The push for FOSTA goes back to 2016, when Carl Ferrer, the CEO of the online classified ad site Backpage, was arrested on charges related to sex trafficking. Prosecutors said that the site’s adult section was frequently used by sex traffickers, and that Backpage “knowingly and willingly allowed women and children to be exploited in return for its own financial gain.”

A judge dismissed the charges, citing the Communications Decency Act (CDA), which says that online companies can’t be held liable for the actions of users. “By enacting the CDA, Congress struck a balance in favor of free speech by providing for both a foreclosure from prosecution and an affirmative defense at trial for those who are deemed an internet service provider,” the judge wrote.

So the issue went to Congress, which wanted to show that it was doing something to fight sex trafficking.

FOSTA was initially opposed by internet companies because it’s hard to police the behavior of millions of users.
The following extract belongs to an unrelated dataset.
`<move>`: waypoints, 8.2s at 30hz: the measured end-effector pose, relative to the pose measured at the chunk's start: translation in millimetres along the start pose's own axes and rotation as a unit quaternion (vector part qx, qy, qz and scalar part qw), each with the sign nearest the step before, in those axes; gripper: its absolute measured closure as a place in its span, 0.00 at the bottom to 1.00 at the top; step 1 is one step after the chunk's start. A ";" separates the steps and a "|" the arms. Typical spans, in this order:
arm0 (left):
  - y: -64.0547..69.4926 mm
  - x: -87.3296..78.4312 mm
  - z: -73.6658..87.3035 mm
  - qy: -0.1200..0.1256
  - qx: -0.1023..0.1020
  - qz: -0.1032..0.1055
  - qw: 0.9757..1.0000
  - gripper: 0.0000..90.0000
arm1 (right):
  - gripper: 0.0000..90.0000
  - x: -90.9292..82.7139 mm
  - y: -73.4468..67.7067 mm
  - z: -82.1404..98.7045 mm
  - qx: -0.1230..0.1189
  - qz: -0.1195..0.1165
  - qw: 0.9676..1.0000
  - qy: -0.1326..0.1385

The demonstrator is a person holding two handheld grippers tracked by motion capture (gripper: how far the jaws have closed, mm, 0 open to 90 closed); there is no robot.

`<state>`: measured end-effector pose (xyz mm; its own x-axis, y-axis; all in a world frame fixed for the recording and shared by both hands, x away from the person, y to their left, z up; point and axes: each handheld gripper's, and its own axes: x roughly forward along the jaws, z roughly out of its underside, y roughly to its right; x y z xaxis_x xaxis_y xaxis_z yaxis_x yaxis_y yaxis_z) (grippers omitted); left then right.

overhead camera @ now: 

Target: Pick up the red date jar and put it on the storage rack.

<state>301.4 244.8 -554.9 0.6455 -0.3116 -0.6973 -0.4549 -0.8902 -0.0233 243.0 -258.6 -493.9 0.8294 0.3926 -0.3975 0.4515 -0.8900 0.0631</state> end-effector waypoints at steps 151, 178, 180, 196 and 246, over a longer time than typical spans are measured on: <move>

When passage seemed inevitable, internet giants like Facebook and Twitter came around and accepted some slight changes in the bill’s language and supported it.

Gizmodo‘s Rhett Jones said that the big internet companies have the resources to deal with the fallout from FOSTA, which smaller companies don’t. “They’re able to turn to high-priced lawyers to stave off the lawsuits that will likely ensue. They’re also capable of implementing complex algorithms to monitor their services that a little guy wouldn’t necessarily have access to.”

The Electronic Freedom Foundation (EFF) also argued that the algorithms, which are unlikely to understand nuance, could silence many people who aren’t sex traffickers, including the victims of sexual assault.

“Online platforms would have no choice but to program their filters to err on the side of removal, silencing a lot of innocent voices in the process,” EFF’s Elliot Harmon wrote. “And remember, the first people silenced are likely to be trafficking victims themselves: it would be a huge technical challenge to build a filter that removes sex trafficking advertisements but doesn’t also censor a victim of trafficking telling her story or trying to find help.”

Craigslist’s founder Craig Newmark has not commented on the move.